• Instructions to follow: Review the material line by line. Identify and copy every line that contains the string "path".

• Extracted entries:
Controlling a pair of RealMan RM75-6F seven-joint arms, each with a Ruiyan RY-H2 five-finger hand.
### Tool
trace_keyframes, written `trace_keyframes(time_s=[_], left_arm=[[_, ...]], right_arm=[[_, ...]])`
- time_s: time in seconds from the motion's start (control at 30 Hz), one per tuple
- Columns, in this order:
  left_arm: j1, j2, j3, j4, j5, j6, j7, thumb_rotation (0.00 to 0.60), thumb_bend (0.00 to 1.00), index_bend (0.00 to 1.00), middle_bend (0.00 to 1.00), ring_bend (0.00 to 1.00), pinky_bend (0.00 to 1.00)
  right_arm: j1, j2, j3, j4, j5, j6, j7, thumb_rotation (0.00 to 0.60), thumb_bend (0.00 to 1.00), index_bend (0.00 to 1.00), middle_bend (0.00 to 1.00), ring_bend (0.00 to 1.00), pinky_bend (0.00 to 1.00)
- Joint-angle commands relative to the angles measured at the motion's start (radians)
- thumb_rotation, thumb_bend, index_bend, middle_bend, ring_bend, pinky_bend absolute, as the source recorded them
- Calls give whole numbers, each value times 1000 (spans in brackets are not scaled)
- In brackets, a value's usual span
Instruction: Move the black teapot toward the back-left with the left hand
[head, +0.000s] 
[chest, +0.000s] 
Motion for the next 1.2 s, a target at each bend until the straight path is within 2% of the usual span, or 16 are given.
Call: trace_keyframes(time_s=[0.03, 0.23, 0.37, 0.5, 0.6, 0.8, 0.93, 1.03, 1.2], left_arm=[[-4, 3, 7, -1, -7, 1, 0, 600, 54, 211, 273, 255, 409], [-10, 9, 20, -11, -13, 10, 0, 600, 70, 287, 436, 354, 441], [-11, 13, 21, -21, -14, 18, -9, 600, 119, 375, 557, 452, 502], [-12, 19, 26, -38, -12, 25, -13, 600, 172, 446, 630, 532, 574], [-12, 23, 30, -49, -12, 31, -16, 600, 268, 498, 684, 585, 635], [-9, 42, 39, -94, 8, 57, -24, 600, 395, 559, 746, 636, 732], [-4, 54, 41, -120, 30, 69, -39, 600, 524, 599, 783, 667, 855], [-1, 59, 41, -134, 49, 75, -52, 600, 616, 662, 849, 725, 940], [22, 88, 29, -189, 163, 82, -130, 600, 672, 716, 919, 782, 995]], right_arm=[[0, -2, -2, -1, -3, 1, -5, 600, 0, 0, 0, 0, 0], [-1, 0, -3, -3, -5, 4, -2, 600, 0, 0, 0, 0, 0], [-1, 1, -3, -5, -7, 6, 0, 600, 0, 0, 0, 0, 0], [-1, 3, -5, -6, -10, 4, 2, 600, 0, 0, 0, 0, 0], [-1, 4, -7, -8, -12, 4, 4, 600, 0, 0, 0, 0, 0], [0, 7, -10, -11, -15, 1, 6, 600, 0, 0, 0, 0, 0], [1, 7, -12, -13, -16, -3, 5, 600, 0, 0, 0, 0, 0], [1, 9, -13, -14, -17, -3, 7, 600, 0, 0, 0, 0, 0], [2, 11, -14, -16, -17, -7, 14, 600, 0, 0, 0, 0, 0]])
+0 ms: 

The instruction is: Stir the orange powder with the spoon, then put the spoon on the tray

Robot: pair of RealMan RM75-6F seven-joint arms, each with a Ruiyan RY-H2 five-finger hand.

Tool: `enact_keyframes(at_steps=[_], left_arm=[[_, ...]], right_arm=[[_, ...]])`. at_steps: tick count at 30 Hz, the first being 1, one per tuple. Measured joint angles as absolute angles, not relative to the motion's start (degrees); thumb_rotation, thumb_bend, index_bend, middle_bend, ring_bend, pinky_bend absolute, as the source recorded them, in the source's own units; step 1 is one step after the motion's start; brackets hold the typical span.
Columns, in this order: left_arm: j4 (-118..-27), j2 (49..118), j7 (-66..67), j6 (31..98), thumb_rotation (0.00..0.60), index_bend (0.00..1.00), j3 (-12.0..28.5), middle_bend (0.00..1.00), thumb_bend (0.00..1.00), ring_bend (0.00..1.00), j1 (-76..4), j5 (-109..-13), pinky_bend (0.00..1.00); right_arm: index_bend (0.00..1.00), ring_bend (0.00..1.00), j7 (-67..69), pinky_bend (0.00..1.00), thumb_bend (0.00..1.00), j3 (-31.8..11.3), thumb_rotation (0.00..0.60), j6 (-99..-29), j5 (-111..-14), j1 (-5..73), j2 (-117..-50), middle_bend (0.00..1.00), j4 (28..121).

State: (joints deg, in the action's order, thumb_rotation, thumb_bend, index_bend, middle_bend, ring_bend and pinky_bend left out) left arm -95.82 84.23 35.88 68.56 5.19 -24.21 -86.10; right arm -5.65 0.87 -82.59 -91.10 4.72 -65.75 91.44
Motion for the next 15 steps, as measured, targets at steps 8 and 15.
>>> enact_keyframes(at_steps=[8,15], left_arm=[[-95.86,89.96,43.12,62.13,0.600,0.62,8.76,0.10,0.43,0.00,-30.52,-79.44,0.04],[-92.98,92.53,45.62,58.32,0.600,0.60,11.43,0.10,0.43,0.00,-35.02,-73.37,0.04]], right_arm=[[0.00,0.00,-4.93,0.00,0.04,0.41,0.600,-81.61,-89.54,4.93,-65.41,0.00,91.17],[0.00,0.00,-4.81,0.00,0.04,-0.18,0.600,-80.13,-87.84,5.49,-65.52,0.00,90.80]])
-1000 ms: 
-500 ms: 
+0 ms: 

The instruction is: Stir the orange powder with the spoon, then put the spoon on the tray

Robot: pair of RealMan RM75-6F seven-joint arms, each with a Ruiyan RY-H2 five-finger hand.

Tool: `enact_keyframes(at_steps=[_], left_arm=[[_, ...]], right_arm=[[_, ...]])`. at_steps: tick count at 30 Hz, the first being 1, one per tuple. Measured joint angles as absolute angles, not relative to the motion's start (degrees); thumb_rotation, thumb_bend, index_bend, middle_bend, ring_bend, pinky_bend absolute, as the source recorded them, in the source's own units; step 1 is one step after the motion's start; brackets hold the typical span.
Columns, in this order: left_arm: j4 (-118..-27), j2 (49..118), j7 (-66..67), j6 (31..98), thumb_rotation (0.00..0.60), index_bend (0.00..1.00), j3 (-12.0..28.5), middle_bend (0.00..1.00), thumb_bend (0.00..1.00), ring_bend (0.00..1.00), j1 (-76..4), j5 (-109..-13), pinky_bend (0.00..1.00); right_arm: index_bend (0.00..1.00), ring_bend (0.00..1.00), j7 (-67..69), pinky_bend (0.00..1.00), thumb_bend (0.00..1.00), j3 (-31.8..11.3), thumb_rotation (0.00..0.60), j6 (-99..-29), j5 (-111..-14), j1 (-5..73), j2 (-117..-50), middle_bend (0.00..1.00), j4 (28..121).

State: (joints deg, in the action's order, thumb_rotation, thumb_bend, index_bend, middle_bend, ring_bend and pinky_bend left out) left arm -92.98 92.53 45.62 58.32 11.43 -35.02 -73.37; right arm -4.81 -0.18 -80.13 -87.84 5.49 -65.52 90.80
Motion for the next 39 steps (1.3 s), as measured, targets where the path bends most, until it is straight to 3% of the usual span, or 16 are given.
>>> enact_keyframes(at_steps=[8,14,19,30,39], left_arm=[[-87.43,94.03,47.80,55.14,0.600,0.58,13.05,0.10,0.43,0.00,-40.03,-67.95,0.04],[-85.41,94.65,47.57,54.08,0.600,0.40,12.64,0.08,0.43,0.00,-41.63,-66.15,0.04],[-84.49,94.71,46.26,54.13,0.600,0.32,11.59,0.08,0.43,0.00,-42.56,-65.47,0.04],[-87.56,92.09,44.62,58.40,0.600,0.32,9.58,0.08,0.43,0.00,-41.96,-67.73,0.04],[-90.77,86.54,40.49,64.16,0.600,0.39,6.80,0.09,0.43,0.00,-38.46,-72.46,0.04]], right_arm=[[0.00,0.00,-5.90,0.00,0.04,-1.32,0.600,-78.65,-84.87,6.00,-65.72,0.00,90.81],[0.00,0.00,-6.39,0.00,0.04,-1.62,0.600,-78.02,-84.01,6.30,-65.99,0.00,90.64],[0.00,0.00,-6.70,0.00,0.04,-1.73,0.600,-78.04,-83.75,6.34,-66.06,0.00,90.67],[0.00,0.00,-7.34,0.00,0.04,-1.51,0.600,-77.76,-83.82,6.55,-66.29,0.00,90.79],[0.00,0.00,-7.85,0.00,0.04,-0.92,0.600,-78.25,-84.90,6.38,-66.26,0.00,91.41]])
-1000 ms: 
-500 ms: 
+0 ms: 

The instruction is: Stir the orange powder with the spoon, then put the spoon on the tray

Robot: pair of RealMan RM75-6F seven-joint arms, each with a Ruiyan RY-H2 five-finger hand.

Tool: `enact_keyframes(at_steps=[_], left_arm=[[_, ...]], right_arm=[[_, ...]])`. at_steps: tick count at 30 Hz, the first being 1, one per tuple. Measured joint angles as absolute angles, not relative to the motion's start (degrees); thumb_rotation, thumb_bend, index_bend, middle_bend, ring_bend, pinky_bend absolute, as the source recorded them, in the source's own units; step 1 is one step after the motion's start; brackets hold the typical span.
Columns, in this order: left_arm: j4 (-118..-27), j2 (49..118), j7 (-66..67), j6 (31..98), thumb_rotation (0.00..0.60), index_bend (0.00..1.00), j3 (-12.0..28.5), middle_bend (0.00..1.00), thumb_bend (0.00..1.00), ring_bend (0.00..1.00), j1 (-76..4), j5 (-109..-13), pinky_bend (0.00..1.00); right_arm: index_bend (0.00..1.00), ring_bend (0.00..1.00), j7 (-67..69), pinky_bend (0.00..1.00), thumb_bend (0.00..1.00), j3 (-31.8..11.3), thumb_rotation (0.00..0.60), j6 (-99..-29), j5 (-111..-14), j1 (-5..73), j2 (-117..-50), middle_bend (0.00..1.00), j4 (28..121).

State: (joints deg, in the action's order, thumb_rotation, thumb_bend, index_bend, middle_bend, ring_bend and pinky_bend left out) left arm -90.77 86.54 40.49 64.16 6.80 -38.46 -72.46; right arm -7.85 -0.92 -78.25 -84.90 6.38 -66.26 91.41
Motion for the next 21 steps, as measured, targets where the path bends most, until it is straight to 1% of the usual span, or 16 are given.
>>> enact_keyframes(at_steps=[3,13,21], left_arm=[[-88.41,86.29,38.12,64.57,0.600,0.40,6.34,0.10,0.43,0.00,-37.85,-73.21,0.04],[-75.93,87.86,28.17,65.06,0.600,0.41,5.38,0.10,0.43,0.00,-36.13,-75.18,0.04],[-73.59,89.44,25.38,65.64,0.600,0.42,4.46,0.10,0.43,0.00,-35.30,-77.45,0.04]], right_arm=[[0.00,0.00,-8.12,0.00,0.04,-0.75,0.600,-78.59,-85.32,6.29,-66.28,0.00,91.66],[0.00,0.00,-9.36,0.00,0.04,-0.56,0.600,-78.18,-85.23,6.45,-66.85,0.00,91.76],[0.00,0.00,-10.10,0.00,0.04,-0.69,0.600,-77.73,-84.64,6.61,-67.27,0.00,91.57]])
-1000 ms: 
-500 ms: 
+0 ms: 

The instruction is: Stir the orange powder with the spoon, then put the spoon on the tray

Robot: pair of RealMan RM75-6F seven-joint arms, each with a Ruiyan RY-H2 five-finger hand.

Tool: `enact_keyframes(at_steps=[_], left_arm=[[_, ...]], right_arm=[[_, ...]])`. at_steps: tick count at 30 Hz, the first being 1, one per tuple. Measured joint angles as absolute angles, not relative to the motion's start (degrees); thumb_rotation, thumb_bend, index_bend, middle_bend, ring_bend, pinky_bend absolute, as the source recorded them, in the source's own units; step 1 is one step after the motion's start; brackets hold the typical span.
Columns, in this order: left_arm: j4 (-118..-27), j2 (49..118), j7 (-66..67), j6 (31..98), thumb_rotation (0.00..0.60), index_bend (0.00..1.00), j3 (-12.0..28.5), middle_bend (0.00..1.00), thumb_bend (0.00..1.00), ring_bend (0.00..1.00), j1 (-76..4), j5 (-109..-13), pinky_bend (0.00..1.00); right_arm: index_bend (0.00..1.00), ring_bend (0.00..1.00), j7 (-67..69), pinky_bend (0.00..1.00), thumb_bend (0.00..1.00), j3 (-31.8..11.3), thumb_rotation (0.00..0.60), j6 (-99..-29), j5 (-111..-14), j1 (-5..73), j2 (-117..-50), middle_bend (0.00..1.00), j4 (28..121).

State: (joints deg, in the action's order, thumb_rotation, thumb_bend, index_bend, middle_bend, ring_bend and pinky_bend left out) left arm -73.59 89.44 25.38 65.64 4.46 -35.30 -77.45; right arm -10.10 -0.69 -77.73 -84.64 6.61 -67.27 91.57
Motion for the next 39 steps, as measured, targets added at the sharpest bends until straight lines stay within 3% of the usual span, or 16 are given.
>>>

• Answer section:
Motion for the next 1.2 s, a target at each bend until the straight path is within 2% of the usual span, or 16 are given.
Motion for the next 39 steps (1.3 s), as measured, targets where the path bends most, until it is straight to 3% of the usual span, or 16 are given.
Motion for the next 21 steps, as measured, targets where the path bends most, until it is straight to 1% of the usual span, or 16 are given.

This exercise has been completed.